By Galen Holley/NEMS Daily Journal
OKOLONA – Hope springs eternal, so said the poet, and Christians in Chickasaw and Monroe counties are breathing life into those words.
The EF-5 tornado that in April tore through Okolona on its way to destroy Smithville wreaked havoc here, but since the winds subsided churches haven’t ceased rebuilding homes and lives.
In early October the Rev. Alan Atkinson stood on a slab of concrete that used to be Pleasant Grove Missionary Baptist Church. The sky was a perfect blue, not a cloud in sight, and the blinding sun shone down on the army of volunteers that moved all around the cheerful pastor. The volunteers were white and black, old and young, male and female. Some were neighbors. Others had come from churches in Tupelo, Saltillo and Houston. Watching over the work was a grizzled old contractor from Okolona First Baptist Church.
The spring storm claimed the homes of four of Atkinson’s flock, as well as the life of his associate pastor’s wife, Betty Plant. On this day there was good will to spare, but there wasn’t a brick standing on top of a brick, yet.
Atkinson was undeterred. “This is going to be all right, praise God,” he said, surveying the landscape.
Just north of where Atkinson stood a group from the grassroots Christian organization Adopt a Family was busy working on two other houses.
The Rev. Eric Boykin was bounding along a rugged gravel road in his Jeep with no doors, headed north toward another build site. “This tornado has done what people have been trying to do for years,” he said over the howl of the wind. “It’s brought people together,” he said.

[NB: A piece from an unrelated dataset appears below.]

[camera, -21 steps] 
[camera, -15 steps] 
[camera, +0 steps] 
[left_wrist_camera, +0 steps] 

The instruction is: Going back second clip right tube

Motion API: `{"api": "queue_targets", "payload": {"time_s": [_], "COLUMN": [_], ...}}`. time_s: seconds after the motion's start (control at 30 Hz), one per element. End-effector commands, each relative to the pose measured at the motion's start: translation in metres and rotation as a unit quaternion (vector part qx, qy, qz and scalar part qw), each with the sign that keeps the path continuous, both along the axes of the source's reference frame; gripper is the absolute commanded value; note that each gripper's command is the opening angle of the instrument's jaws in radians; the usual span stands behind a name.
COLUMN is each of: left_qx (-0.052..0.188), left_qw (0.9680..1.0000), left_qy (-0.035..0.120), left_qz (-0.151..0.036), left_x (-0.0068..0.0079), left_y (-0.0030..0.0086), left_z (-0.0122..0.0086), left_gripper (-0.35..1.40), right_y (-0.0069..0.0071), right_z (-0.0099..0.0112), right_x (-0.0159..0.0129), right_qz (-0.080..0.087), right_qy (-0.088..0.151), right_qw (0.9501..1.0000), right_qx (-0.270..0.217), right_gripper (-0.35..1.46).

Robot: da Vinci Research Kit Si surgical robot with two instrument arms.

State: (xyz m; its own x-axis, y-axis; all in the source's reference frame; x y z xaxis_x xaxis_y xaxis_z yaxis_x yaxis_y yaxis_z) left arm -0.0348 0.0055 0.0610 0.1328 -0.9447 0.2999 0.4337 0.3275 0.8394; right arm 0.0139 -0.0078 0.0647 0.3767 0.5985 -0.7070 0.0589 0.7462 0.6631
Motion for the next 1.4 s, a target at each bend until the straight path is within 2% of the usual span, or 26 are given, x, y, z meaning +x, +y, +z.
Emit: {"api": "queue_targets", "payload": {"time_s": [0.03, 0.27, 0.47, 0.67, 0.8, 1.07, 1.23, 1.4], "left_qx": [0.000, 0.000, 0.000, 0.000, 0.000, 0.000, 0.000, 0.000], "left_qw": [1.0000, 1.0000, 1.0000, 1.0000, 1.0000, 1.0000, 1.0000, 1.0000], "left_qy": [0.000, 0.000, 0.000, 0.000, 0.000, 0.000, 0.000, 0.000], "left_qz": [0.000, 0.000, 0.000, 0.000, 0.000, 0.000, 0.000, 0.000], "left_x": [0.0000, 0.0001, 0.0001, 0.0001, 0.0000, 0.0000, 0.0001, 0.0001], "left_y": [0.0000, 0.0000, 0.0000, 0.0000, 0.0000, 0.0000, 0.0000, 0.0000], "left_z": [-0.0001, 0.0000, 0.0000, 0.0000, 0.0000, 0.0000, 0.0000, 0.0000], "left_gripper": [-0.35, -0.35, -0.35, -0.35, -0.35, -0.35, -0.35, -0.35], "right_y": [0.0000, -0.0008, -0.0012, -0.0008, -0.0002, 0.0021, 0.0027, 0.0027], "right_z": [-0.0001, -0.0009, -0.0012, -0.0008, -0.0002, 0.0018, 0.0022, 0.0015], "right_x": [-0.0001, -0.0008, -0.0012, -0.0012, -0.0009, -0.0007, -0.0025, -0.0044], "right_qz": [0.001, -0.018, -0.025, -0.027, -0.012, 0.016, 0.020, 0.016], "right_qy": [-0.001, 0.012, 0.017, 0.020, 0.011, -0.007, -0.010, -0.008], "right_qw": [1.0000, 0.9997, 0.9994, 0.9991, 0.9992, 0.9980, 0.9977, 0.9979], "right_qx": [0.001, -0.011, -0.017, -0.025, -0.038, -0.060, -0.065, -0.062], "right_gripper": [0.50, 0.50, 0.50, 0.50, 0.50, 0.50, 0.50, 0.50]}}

United Methodists, Presbyterians, Mennonites, Catholics, Episcopalians and a whole slew of Baptists are just some of the denominations that have joined hands to help their neighbors.
“I’ve never seen anything like it. No revival or ecumenical prayer service I’ve ever seen even comes close,” said Boykin, pastor of Okolona First Baptist Church. He rattled off a laundry list of contractors who’d donated time and materials for the dozens of rebuilds members Okolona First Baptist and other local churches, like Egypt Baptist Church and Parkway Baptist in Houston have undertaken.

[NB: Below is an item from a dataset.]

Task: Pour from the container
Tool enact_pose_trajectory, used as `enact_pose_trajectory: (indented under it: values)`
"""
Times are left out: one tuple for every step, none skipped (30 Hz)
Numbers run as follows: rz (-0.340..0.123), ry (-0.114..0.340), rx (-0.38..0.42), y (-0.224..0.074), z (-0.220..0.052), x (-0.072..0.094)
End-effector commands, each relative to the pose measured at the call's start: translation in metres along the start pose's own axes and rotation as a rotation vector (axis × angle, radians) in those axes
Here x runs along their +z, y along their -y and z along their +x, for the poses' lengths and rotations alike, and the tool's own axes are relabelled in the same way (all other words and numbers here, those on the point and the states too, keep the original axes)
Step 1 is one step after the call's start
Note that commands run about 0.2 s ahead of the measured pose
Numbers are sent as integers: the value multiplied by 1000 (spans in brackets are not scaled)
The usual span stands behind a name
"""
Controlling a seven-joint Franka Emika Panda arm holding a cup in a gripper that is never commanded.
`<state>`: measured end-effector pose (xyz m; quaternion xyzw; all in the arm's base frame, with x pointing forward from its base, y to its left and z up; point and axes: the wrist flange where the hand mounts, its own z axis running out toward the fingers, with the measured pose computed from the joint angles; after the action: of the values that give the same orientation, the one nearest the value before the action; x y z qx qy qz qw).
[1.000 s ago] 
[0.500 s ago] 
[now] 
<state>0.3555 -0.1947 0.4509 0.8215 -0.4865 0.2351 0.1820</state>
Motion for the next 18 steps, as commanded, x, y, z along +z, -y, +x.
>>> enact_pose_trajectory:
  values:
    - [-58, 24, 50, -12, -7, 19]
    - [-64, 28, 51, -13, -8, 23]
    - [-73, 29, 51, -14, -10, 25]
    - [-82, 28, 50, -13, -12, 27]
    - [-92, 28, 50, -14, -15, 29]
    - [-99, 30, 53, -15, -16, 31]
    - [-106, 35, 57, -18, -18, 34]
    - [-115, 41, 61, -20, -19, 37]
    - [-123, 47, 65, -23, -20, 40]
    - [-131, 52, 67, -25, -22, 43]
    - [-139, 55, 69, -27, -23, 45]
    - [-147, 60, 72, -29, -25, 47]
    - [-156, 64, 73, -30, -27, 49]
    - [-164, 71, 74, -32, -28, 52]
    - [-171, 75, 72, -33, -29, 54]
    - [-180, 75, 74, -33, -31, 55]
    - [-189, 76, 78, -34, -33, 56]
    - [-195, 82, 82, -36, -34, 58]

In some cases FEMA and insurance companies helped out. The churches made up the difference through benevolence funds.
Boykin arrived at the home of Mary Ruth Ellis – that is, what used to be her home. In a matter of days teams of Christians, including members of her own Boone’s Chapel United Methodist Church, had erected a frame for Ellis’ new home. It looked as sound as any master carpenter could have built. A charcoal barbecue burned in the backyard where women prepared a meal of chicken, slaw, beans and potato salad. “It’s tailgating food,” said Boykin, forking in a mouthful. “What men like.”
The name of God was on everybody’s lips, and Ellis was near tears with gratitude. She and her late husband raised their young ones in this home. In the old days he helped his neighbors put in their crops when the window of fair weather started to close. Now, long after his death, neighbors were helping his widow rebuild her home.
“This is just the church being the church, doing what the church is supposed to do,” one man said, nail gun in hand. “You don’t need government to do it, or the government reaching in your pocket to do it. You don’t need a big organization.”
The Bible says God created the world in six days. A Mississippi-based nonprofit that came to Monroe and Chickasaw counties this week can’t compete with that, but it’s done pretty well, nonetheless. On Oct. 29, Eight Days of Hope arrived and since then Smithville, Wren, Chapel Grove, Buena Vista, Okolona and Hackleburg, Ala., have been loud with the sounds of hammering, sawing and praying.
Eight Days started in 2005 as a grassroots, Christian response to Hurricane Katrina. This week more than 1,400 volunteers from 43 states and two continents came to Northeast Mississippi to pitch in. They’ve worked on 60 homes in Chickasaw and Monroe counties. President Steve Tybor, a member of First Baptist Church in Tupelo, estimated that 80 percent of those volunteers learned about Eight Days through American Family Radio.
Young Lee Prater from Kansas was one of them. Wednesday he was putting up dry wall inside Ellis’ house like an old pro. Mike and Deb Meyers made the trip from Sugar Creek, Ohio, because they can envision the day when they might need their fellow Christians to come to their aid.
The volunteers, most of whom are leaving today, paid their own travel expenses. Most stayed in hotels or in the homes of fellow Christians.
Pleasant Grove Church will be just about completed by the time the Eight Days volunteers break camp. Wednesday, church member Johnny Walker, 74, stood watching a team put shingles on the roof. He was visibly moved.
“You should have seen that fellow the other day,” he said. “He just shot up that building like Spider Man.”
Walker didn’t know what Pleasant Grove would have done if fellow Christians hadn’t stepped in to help. “It would have taken years,” Walker said, shielding his eyes from the honey-colored sunlight. “Years,” he said, looking back over the graveyard.
“This is just amazing. I don’t know what else to say.”